Yes, though I wouldn't bother validating the contents of the hash.
Just checking you're getting a hash ref is enough I think.

> Please forgive my newbie XS coding. And yes, I know this doesn't compile. I 
> couldn't figure out where to declare Callbacks.

Pick another similar attribute, say CachedKids, and grep to see where/how
that's setup and used. Shout if you want more clues ;)

> -       # if the caller has provided a callback then call it
> -       # especially useful with connect_cached() XXX not 
> enabled/tested/documented
> -       if (0 and $dbh and my $oc = $dbh->{OnConnect}) { # XXX
> -           $oc->($dbh, $dsn, $user, $pass, $attr) if ref $oc eq 'CODE';
> +       # If the caller has provided a callback then call it
> +       if ($dbh and my $cb = $dbh->{Callbacks}{connect}) {
> +           $cb->($dbh, $dsn, $user, $pass, $attr);
>         }

The dispatcher (written in C) will handle the normal pre- and post-method 
callbacks,
so the explicit post-connect callback above wouldn't be needed in perl code.
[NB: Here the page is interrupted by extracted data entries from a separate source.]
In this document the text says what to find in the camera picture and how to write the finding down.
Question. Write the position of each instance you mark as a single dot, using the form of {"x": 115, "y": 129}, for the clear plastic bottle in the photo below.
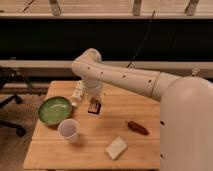
{"x": 78, "y": 93}

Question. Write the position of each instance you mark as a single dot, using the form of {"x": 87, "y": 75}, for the dark brown rectangular eraser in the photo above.
{"x": 94, "y": 106}

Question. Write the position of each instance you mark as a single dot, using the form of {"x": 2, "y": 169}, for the beige rectangular sponge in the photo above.
{"x": 116, "y": 148}

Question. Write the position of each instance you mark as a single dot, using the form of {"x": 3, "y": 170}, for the green ceramic bowl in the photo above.
{"x": 54, "y": 110}

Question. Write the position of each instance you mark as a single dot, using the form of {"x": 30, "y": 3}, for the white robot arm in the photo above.
{"x": 186, "y": 108}

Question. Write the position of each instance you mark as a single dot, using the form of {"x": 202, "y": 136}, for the white ceramic cup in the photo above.
{"x": 69, "y": 130}

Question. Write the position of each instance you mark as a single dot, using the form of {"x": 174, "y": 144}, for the red chili pepper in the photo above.
{"x": 137, "y": 128}

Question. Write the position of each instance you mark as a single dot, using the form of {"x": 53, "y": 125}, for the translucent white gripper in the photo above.
{"x": 94, "y": 93}

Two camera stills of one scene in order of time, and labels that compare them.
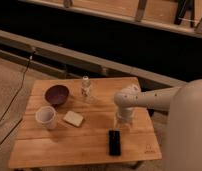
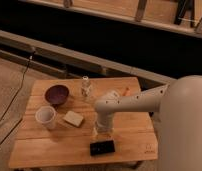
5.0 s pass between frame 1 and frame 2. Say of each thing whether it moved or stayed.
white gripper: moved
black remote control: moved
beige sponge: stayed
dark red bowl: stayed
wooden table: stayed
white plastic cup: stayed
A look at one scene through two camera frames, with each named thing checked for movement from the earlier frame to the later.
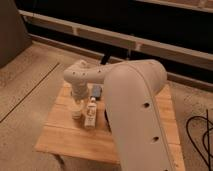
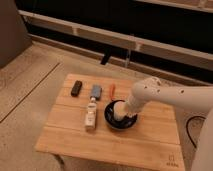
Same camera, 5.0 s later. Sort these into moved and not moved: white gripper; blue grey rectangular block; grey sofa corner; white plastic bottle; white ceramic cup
Moved: white gripper; white ceramic cup
Not moved: white plastic bottle; grey sofa corner; blue grey rectangular block
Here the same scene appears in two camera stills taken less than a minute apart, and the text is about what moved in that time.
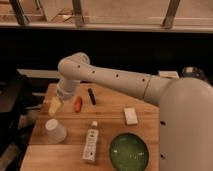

If any method wants to have extra callbacks then it could define them to have
a "method.foo" name like connect_cached.reused here:

> +            # If the caller has provided a callback then call it
> +            if (my $cb = $dbh->{Callbacks}{"connect_cached.reused"}) {
> +                $cb->($dbh, $dsn, $user, $auth, $attr);
> +            }

Umm, it would be handy for the post-method callback to be able to access
the return value of the method (or at least the first value if it's a list).
I think temporarily aliasing $_ would cover that nicely.

Tim.

p.s. Don't forget tests, and then there's PurePerl support to consider...
Feel free to throw it back at me if it looks like too much work, or just
checkin bite sized pieces and see how it goes. Probably makes sense for
me to do at least the dispatcher changes.